Барабанный бой и трубный звук, смешавшись со звоном колоколов, объявляет судебный поединок. Вивон приближается надменно,
Монлье - скромно. Оба клянутся, что их дело право, что с ними нет запрещенного оружия, что они не прибегали к помощи чар.
Они бьются; сила Шатеньере не одолевает ловкости Монлье; наконец кажется, что последний гнется под ударами противника; он
прикрывает голову щитом и дважды ранит Вивона острием меча в левое колено. Вивон, рассчитывавший на верную победу,
падает, жизнь его в руках победителя, но победителю стыдно пользоваться этим варварским правом: "Возврати мне мою честь,-
кричит он сопернику,- и моли Бога и государя о пощаде". Вивон хранит суровое молчание. Монлье припадает к стопам Генриха:
"Государь, предаю вам моего соперника,- говорит он ему,- удостойте меня имени честного человека, простите ошибку нашей
молодости. Примите его, государь, из уважения к памяти вашего славного отца, нас обоих воспитавшего". Король молчит. Монлье
возвращается к Вивону, не угрожает мечом, а становится на колени и ударяя себя в грудь стальной печаткой, трижды повторяет:
Domine, nоn sum dignus. Пока он молится, Вивон с усилием схватывает меч, поднимается на колени и ползет к сопернику. "Не
трогайся с места, или я тебя умерщвлю",- говорит Монлье. "Умертви же",- отвечает Вивон. Монлье смотрит на него с
состраданием, роняет свой кинжал, возвращается к королю и говорит: "Примите его, государь; он ваш, вам дарю я его жизнь и
молю Бога, чтобы довелось этому храброму рыцарю сослужить вам такую службу в день сражения, какую хотел бы сам сослужить".
Генрих все молчит. Этот второй отказ не умаляет великодушия Монлье. "Вивон, мой старый товарищ,- говорит он сопернику,-
Вивон, молись Создателю, и останемся друзьями". И на это нет ответа. Не умилостивится ли король? Монлье снова от всего сердца
обращается к нему. Король уступает, принимает Вивона к себе. Коннетабль и маршалы хотят по обычаю провозгласить победителя,
но Монлье противится. Тогда Генрих, обнимая его говорит: "Вы бились, как Цезарь, и говорили, как Аристотель". Герцог омальский
спешит к побежденному и не может унять его ярости. Все удаляются. Тогда толпа бросается к шатру, в котором Вивон приготовлял
своим друзьям великолепный пир, и расхищает посуду. В надежде на победу, он приглашал, говорит Брантом, своих друзей
посмотреть на поединок так: "Приглашаю вас тогда-то на мою свадьбу". Теперь же, стыдясь своего поражения и чувствуя, что
жизнью своей обязан состраданию врага, он срывает повязки и через три дня умирает, а между тем рана не была смертельная.
Герцог омальский соорудил ему памятник. 

Поединок Жарнака и Шатеньере был последним во Франции с разрешения короля, но в Англии последний такой поединок
происходил гораздо позже, в царствование Карла I, между лордом Дональдом Реем и оруженосцем Давидом Рамзеем. 

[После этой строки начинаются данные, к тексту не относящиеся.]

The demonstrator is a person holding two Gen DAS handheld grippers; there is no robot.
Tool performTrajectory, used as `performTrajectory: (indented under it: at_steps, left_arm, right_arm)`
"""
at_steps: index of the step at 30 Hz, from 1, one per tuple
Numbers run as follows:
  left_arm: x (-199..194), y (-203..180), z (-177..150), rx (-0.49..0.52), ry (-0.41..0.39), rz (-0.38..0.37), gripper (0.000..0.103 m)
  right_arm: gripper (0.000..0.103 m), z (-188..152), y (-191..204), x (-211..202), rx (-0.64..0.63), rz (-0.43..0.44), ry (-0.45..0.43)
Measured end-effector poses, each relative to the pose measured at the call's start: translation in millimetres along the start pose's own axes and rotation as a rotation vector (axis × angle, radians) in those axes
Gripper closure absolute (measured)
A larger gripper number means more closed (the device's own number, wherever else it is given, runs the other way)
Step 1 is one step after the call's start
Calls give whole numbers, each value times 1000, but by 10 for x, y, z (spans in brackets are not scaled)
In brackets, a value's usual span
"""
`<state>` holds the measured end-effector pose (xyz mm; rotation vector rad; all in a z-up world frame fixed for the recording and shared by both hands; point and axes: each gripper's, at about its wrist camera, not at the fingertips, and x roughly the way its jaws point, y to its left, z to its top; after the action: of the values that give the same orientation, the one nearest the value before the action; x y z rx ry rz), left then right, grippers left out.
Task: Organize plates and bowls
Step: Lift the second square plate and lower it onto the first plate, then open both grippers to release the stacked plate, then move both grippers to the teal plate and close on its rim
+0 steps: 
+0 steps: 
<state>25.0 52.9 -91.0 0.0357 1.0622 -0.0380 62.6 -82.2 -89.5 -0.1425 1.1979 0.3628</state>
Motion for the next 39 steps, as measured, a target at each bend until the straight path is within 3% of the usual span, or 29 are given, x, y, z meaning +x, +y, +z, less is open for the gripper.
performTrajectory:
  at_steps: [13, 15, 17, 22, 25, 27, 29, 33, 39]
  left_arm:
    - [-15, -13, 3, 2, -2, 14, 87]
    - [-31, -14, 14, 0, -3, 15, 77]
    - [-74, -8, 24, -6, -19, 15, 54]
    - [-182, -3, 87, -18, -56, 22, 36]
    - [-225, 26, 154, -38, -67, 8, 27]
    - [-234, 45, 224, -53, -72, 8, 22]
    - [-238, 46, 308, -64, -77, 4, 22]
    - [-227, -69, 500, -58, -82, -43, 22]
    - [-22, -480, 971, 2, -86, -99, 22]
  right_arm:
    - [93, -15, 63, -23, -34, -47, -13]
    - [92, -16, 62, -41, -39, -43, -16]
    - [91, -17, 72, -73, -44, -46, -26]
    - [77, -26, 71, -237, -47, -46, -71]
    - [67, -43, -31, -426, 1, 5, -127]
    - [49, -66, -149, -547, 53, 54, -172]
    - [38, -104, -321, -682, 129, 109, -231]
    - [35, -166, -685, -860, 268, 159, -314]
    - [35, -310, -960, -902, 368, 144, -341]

Уверенность, что судебные поединки были действительным судом Божьим, некогда было в таком ходу, что даже в гражданских
делах, когда противники не могли согласиться, или когда судьи находили закон неясным, или расходились в его истолковании, то
решали вопрос поединком. 

Случалось даже, что монастыри и капитулы высылали на поединок борцов для защиты спорных прав и для окончания процессов
монахов или каноников. 

Несколько раз соборы и папы запрещали дуэли под страхом строжайших казней. Филипп Прекрасный указом в 1303 году
причислил дуэли к уголовным преступлениям. Но что могут сделать гражданские и религиозные законы против так глубоко
укоренившегося предрассудка? Не новыми законами уничтожится дуэль, а новыми нравами и только одна религия в состоянии
произвести эту благотворную перемену.